Q: My office just returned from a program on customer service. This isn’t the first one we’ve attended, by the way. The problem is that we always leave hyped and enthusiastic and raring to go. But then it fades quickly.
How do I get the staff to provide great patient service EVERY day?
A: If you’re like most dentists, your practice is focused on making the revenue numbers, not about providing excellent service and making a difference in the lives of your patients. Your head has been filled with consultants and gurus touting numbers, graphs, ratios, reports, and so on. These are important, but they should not be your purpose or mission. It’s like driving a car focused on the dashboard and not the road. Is it any wonder you are getting into so many accidents?
You need to apply three universal principles on a consistent basis in order to shift your practice into high gear around extraordinary patient service. And by consistent, I mean delivered every day. By consistent I mean you, not your staff, must be the ongoing driving intention to make it happen. By consistent, I mean demanding, rigorous, relentless.
Here are the three principles to apply.
In business and in life, you get what you measure.
Whatever you measure you focus on.
Whatever you focus on expands.
You need to come up with meaningful measurements that can assess the service quality you and your staff are providing patients. Here are some examples:
- How many times did you get your patients to smile today?
- How many times did your patients say, “Thank you?”
- How many times did your patients pay you a compliment?
- What percentage of your patients were seen on time?
- What percentage of your patients were out on time?
- How many times did a patient ask how to refer their friends, family or coworkers?
- How many times did a patient point out a staff person and say something special about them?

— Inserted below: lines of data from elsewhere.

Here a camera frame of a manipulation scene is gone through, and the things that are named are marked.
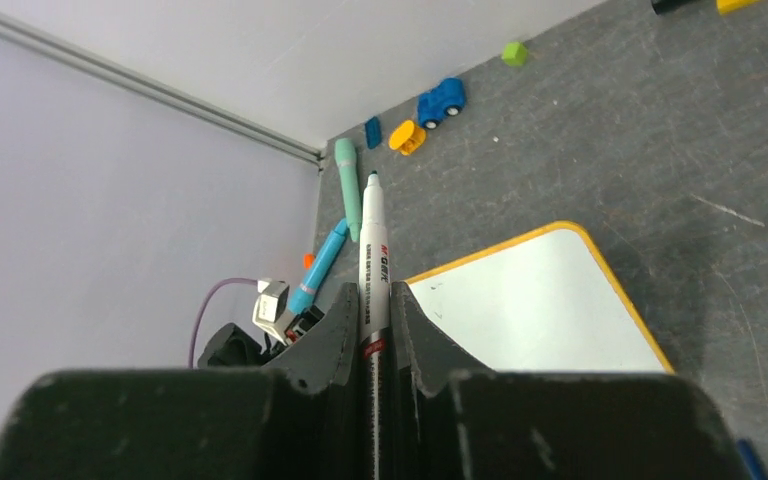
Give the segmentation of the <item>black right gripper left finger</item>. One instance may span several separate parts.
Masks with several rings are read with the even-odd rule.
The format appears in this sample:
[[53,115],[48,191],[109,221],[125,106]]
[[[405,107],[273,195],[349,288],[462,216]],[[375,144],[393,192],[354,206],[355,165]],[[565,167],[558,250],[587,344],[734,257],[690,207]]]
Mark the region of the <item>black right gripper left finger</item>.
[[272,479],[351,479],[358,466],[359,289],[268,364],[275,375],[264,448]]

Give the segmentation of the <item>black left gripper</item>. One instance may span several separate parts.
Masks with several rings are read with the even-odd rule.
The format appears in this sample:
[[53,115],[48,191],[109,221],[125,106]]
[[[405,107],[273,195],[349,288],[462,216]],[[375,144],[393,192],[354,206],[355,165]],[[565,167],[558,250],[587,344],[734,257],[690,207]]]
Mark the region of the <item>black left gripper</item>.
[[291,322],[285,331],[285,343],[275,340],[268,333],[265,333],[264,346],[236,324],[228,323],[208,340],[203,353],[197,360],[197,367],[258,367],[265,365],[297,342],[323,317],[324,312],[318,306],[312,305]]

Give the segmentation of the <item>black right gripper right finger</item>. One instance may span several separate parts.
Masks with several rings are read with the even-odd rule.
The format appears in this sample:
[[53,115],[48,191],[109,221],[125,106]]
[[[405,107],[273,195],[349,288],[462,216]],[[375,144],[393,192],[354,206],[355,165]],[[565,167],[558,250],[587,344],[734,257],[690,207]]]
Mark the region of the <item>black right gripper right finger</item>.
[[391,285],[395,357],[395,458],[398,479],[462,479],[452,373],[489,367],[424,313],[410,286]]

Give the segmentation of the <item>green whiteboard marker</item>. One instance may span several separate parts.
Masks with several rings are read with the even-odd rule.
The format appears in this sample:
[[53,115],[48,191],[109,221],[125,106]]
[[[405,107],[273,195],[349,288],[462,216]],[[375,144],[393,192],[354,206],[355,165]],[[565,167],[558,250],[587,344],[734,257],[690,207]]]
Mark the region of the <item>green whiteboard marker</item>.
[[390,267],[383,188],[377,172],[370,173],[364,189],[359,242],[360,360],[363,375],[363,475],[386,479],[390,440],[387,406],[387,354],[390,327]]

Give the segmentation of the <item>white board orange frame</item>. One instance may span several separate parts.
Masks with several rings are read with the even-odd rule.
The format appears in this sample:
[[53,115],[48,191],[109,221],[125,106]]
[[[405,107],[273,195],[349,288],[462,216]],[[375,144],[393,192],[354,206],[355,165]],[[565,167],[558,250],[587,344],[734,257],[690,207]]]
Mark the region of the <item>white board orange frame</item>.
[[591,236],[571,221],[407,282],[438,328],[497,371],[675,371]]

Your practice will succeed if the focus and passion is “taking care of patients.” You will see a change when everyone understands that “service” is making a difference in patients’ lives. It’s not just about delivering top of the line dentistry, in a top of the line dental facility, with top of the line equipment and a 32-inch flatscreen TV in each operatory.
So, set up patient relationship measures for each staff person. And then, every morning in your huddle, review the results. Get promises from each staff person about what they will generate from patients that day; i.e. seven smiles, six Thank You’s, two referrals. Beware that these measurements will have a tendency to fade, just like the enthusiasm that was generated after each program on customer service. You’ll need to reinforce them — day after day.
Now the biggest obstacle in improving patient relations may be you, not your staff. You need to be a constant driving force for taking extraordinary care of patients, every day without fail. Staff will follow your lead. So you must devise a measurement for your own relationship to patients as well. You need to put your “tush” on the line as well as your staff’s.
Have your practice be about making a difference for patients, not just their teeth, but in their lives, and it will make a big difference for you and your practice.